An indorsed bill is an instrument that performs said assignment or transfer by said INFANT.
Notice that the amount on the original presentment is a positive number – representing the CREDIT of the NATION extended by the people in the form of labor expended to produce all of the products and services in the nation. The INFANT holds the equitable title to this CREDIT, and is liable to release this credit to the United States as payment. The presentment just needs the INFANT’s authorization/instruction added to it to properly transfer this equitable title to the United States. Then both the legal and equitable titles of both the credit and the obligation amounts are now vested in that one piece of paper, and when that signed instrument is returned to the party that sent it, then that party is now the Holder in due course of the legal and equitable titles to both the asset and liability amounts for that account and must then present that Lawful Money Full Discharge Instrument to the United States as payment, or else, by refusal to present payment to the United States or to provide in return evidence of dishonor of same by the Unites States for acceptance for honor supra protest, the debt is discharged by operation of law (UCC 3-603, as enacted in State general statutes and codes) for the INFANT, and the person now holding that instrument becomes liable for that payment as the Holder in Due Course thereof.

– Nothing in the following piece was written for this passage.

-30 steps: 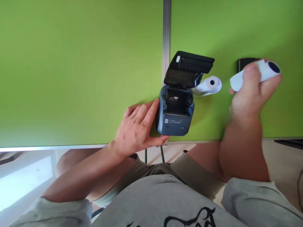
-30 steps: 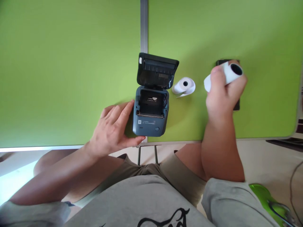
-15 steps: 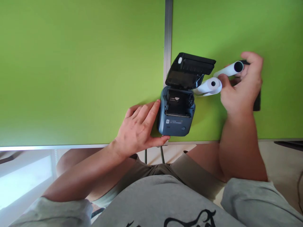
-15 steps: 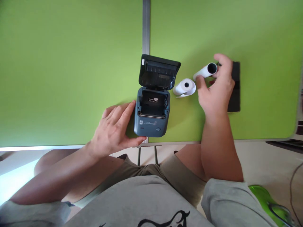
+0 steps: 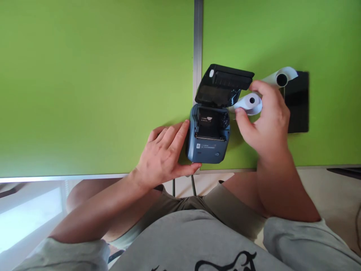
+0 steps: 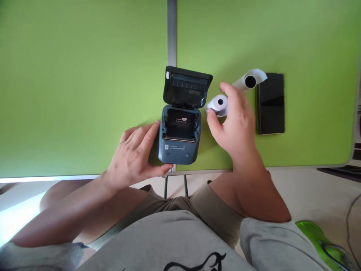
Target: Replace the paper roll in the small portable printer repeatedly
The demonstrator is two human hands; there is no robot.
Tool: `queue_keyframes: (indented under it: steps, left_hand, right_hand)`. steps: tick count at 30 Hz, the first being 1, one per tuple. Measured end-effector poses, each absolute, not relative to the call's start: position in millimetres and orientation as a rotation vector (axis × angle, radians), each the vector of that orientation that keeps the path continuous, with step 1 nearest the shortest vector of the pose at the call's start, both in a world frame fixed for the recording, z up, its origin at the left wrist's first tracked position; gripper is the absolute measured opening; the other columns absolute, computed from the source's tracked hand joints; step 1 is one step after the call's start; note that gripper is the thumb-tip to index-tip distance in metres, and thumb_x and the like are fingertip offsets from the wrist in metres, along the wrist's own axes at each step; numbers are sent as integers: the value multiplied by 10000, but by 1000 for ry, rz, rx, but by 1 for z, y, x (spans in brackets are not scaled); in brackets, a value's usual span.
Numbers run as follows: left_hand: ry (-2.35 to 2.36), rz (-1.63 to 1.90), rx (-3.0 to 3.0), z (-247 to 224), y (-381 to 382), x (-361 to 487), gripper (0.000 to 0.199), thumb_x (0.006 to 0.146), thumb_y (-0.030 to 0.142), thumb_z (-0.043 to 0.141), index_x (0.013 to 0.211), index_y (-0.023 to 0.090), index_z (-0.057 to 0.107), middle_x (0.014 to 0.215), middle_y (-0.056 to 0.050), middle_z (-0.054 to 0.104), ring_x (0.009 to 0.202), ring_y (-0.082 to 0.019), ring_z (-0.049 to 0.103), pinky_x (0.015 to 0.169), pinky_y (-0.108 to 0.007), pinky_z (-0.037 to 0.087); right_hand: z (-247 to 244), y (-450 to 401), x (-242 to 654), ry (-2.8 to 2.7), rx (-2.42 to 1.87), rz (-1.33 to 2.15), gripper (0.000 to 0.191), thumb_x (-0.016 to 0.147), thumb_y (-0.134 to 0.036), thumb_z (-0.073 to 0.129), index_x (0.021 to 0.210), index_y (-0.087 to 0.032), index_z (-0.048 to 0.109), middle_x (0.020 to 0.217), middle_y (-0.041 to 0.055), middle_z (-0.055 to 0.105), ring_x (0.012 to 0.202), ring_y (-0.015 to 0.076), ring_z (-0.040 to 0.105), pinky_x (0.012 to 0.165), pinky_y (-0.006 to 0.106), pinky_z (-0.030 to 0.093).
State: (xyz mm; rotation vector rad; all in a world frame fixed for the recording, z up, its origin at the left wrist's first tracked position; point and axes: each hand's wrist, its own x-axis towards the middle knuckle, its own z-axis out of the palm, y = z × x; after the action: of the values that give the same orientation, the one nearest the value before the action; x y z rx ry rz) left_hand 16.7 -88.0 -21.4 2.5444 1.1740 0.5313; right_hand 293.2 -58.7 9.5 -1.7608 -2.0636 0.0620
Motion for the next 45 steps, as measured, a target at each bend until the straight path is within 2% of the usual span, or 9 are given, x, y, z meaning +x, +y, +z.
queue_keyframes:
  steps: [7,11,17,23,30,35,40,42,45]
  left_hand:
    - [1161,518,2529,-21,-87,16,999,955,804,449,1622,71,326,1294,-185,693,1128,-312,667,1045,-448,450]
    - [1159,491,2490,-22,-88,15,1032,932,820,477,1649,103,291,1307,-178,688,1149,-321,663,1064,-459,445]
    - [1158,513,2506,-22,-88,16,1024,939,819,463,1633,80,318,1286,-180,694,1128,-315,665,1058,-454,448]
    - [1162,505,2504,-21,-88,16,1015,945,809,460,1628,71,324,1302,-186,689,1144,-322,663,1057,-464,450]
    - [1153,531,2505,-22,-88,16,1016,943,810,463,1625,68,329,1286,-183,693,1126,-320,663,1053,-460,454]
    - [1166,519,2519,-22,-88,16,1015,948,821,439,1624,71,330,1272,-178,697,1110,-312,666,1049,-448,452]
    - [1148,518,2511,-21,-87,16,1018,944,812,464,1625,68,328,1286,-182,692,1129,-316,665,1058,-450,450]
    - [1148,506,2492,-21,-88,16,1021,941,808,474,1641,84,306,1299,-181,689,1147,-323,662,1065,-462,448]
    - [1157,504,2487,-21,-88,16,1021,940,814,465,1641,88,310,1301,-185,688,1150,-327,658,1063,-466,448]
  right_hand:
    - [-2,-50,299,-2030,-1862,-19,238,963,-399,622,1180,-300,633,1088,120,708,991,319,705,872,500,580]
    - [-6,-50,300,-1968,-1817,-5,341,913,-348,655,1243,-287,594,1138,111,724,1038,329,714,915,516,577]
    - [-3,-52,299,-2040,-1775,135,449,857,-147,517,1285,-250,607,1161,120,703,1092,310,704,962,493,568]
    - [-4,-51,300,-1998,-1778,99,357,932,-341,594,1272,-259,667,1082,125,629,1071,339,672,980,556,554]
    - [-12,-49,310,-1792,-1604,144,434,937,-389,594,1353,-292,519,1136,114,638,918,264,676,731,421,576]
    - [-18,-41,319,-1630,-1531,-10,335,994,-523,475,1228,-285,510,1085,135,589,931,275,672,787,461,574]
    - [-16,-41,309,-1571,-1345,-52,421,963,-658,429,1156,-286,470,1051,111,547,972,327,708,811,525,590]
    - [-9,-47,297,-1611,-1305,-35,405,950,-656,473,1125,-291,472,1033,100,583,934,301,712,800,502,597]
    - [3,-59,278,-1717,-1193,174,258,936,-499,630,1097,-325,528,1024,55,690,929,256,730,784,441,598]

Therefore, with said instrument being tendered in good faith and in reliance on 12 USC 95a(2) and 12 USC 411, it is required by law that the recipient of a Lawful Money Full Discharge Instrument make presentment thereof to the United States Treasury as lawful payment and full discharge to reduce our national debt and thereby improve our national security, and in the event of dishonor of same by the United States Treasury, to return said instrument with cause for dishonor to allow for acceptance for honor supra protest of same.
Misappropriation of such an instrument constitutes probable cause for reporting embezzlement of public money to the authorities in compliance with 18 USC 4 and 641. Note that certain federal and state accounting procedures and regulations require timely ledgering of such payments, usually within two business days.